Chief Executive Officer of the Ghana Association of Banks, John Awuah, has described as a ‘protective measure’ the banking sector clean-up exercise embarked on by the Bank of Ghana in safeguarding the stability and functionality of the financial industry against the adverse economic impacts of the Covid-19 pandemic and the current economic crisis facing the country.
Making the assertion during an interview on PM Express on Thursday, Mr Awuah, emphasised the significant contribution of the banking sector to Ghana’s successful negotiation of an IMF-assisted programme, asserting it would have been impossible do achieve that, had the sector not been resilient enough.
According to him, the resilience of the banking industry following the clean-up exercise served as a critical shock absorber for the economy.
“The banking sector clean-up provided a shock absorber for the industry, and that perhaps is the key enabling force that helped the banks to come through these difficult periods that we’ve had,” he quipped.

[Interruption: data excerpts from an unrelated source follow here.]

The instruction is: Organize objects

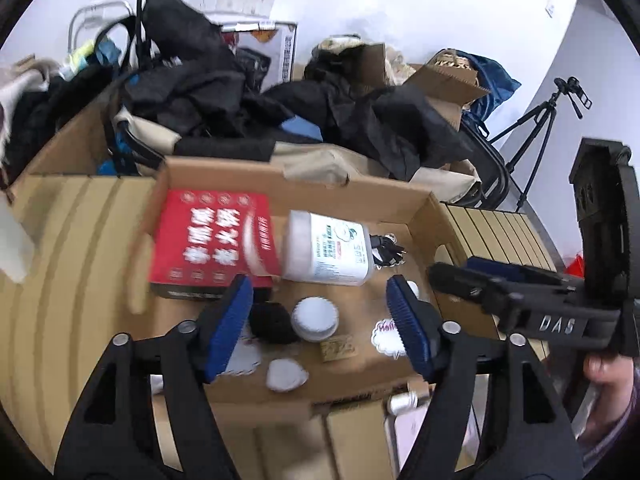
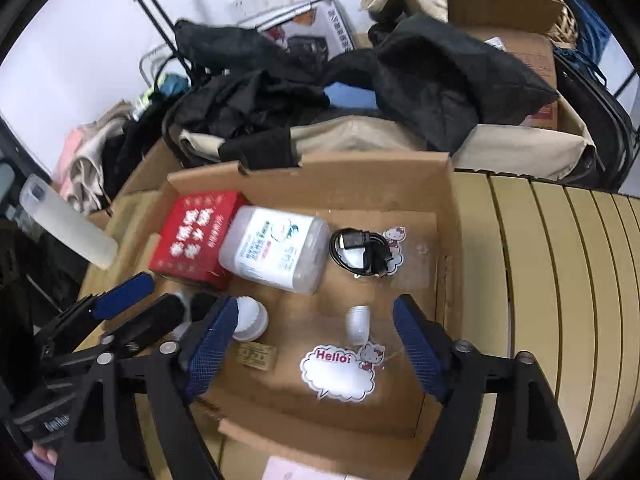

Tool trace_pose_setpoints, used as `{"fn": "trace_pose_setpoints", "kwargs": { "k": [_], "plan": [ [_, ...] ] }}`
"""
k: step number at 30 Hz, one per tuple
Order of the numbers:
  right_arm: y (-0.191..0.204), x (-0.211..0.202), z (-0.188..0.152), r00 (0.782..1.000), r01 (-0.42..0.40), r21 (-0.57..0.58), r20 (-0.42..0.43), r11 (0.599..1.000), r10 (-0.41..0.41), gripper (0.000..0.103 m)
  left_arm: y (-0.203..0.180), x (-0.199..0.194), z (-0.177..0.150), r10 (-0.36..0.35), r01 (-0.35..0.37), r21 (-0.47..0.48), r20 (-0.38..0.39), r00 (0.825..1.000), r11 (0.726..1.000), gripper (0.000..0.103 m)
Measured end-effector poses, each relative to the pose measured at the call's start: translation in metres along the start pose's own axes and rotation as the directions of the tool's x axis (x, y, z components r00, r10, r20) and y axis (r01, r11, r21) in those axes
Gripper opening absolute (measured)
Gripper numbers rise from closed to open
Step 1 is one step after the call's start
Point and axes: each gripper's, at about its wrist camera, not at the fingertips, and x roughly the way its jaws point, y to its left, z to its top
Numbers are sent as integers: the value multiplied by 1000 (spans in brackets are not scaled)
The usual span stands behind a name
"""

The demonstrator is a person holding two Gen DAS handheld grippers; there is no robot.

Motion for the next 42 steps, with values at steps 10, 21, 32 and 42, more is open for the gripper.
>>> {"fn": "trace_pose_setpoints", "kwargs": {
  "k": [10, 21, 32, 42],
  "plan": [
    [3, -125, -34, 988, 145, -69, 57, 987, -141, 83, -3, -141, -16, 254, -256, 130, 33, 967, 958, 102],
    [40, -248, -146, 971, 202, -197, 168, 959, -170, 83, -29, -263, -82, 252, -263, 106, 110, 962, 959, 103],
    [78, -272, -324, 981, 68, -166, 190, 984, -35, 83, -57, -296, -222, 139, -138, 167, 2, 990, 976, 103],
    [45, -232, -325, 973, 128, -29, 197, 991, -120, 83, -67, -233, -226, 56, -60, 211, 26, 998, 976, 103]
  ]
}}
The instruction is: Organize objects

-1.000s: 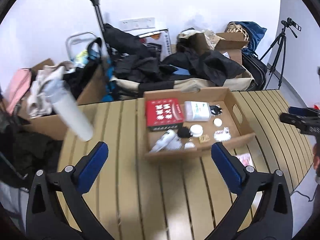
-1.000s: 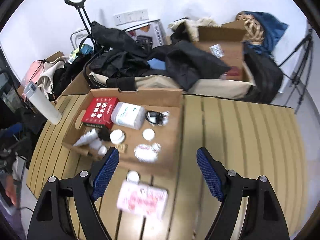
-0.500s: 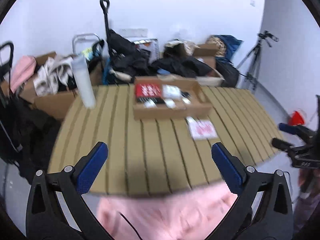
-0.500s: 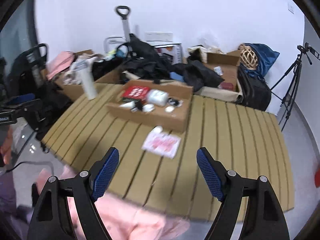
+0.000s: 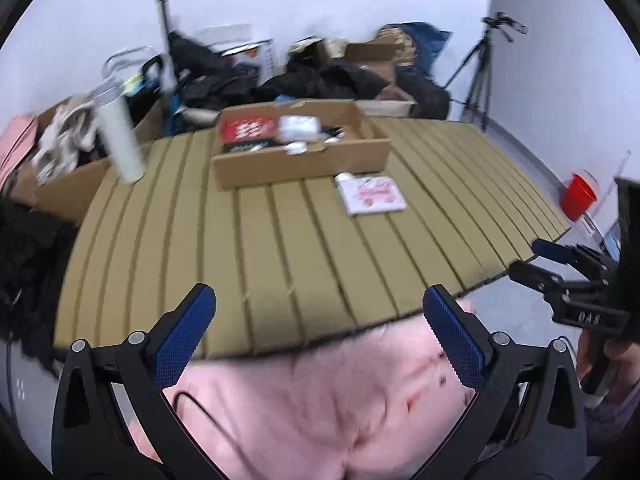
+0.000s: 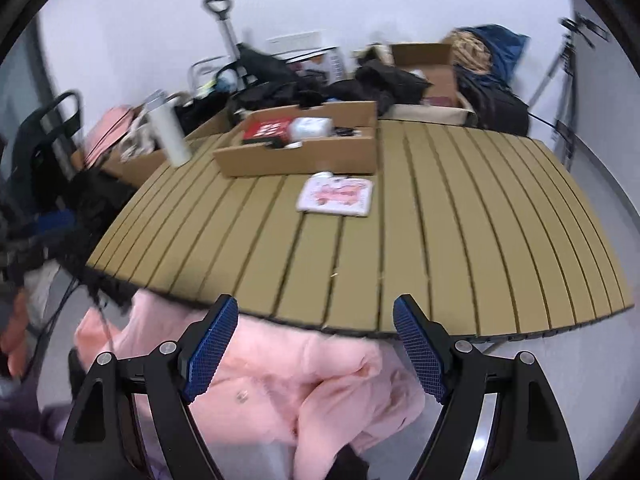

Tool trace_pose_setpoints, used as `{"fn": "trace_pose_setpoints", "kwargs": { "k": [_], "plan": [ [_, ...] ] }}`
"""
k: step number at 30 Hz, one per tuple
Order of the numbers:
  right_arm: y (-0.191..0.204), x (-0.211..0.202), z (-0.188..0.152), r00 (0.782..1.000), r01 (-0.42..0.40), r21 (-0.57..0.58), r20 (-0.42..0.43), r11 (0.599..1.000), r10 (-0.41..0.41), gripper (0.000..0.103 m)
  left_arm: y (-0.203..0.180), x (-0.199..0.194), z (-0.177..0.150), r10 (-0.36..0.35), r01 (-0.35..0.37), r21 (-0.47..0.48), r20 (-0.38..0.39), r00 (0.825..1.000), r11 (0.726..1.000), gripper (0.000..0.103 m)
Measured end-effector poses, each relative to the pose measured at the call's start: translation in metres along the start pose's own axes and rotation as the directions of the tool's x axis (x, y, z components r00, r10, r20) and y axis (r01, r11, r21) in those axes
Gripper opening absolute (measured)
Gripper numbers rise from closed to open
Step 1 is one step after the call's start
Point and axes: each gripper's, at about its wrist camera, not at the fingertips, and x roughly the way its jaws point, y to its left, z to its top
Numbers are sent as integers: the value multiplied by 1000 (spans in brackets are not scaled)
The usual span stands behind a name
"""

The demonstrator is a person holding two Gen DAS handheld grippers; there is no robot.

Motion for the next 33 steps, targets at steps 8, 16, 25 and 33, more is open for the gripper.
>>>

The clean-up saw a reduction in the number of banks from 34 to 23, whilst 347 microfinance institutions, 15 savings and loans, and eight finance houses had their licences revoked.

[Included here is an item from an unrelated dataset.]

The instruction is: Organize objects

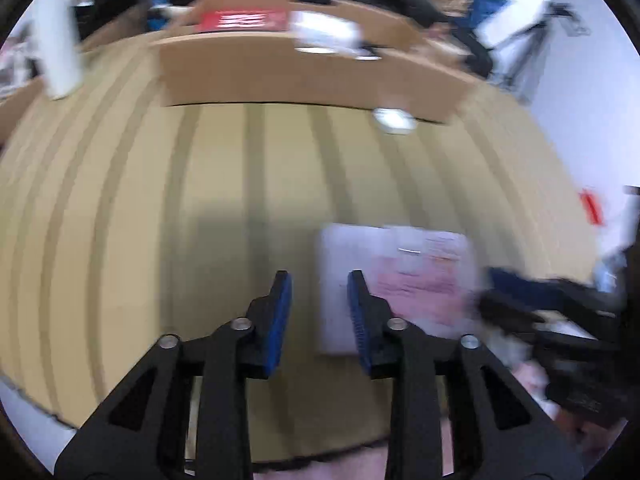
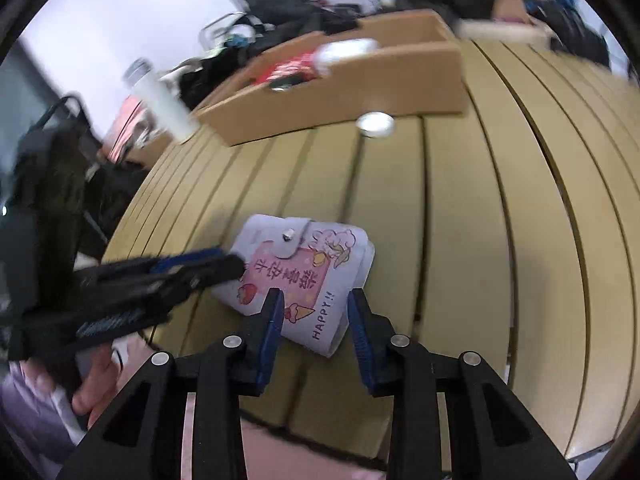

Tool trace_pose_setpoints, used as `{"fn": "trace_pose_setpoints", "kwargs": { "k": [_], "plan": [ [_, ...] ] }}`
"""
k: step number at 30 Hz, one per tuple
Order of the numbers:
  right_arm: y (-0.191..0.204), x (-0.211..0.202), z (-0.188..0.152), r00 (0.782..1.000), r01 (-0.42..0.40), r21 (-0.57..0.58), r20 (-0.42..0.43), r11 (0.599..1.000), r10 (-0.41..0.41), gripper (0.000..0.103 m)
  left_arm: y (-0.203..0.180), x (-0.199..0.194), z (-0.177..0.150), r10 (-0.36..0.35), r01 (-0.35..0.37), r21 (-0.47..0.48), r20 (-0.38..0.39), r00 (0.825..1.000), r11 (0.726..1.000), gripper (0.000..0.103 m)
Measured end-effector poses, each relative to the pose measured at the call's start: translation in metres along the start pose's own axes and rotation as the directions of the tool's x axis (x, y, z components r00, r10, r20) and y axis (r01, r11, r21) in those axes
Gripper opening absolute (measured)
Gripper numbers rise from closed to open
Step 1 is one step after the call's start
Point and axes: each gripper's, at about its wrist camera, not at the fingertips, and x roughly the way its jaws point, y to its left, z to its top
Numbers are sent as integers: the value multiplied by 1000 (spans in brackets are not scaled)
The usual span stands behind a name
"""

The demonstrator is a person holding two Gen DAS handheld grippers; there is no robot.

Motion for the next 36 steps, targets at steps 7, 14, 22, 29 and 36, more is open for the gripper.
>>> {"fn": "trace_pose_setpoints", "kwargs": {
  "k": [7, 14, 22, 29, 36],
  "plan": [
    [-21, -20, 12, 991, 127, 77, 31, 989, -130, 36, 1, -24, 1, -56, 56, -35, 11, 998, 998, 100],
    [-40, -32, 5, 982, 183, 131, 12, 974, -186, 36, -77, -4, -5, 39, -47, 141, 57, 998, 989, 103],
    [-58, -51, -2, 955, 293, 112, 19, 950, -297, 36, -88, 23, -20, 139, -140, 196, 16, 990, 971, 101],
    [-58, -35, 4, 964, 264, 103, 2, 959, -266, 36, -66, -3, -12, 89, -106, 153, 113, 990, 983, 43],
    [-34, 30, 59, 980, 201, -33, 0, 979, -201, 36, -26, -9, -15, -36, 29, 64, 110, 993, 998, 48]
  ]
}}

While some of the commercial banks were merged to form the Consolidated Bank Ghana Limited, state-owned GCB was allowed to acquire two other indigenous banks namely Capital Bank and UT Bank.
The Securities and Exchange Commission (SEC) also announced the revocation of the licenses of 53 Fund Management Companies.
A number of these institutions were found to have varying degrees of corporate governance lapses.
The state’s fiscal intervention in the sector clean-up is estimated at GHS 25bn.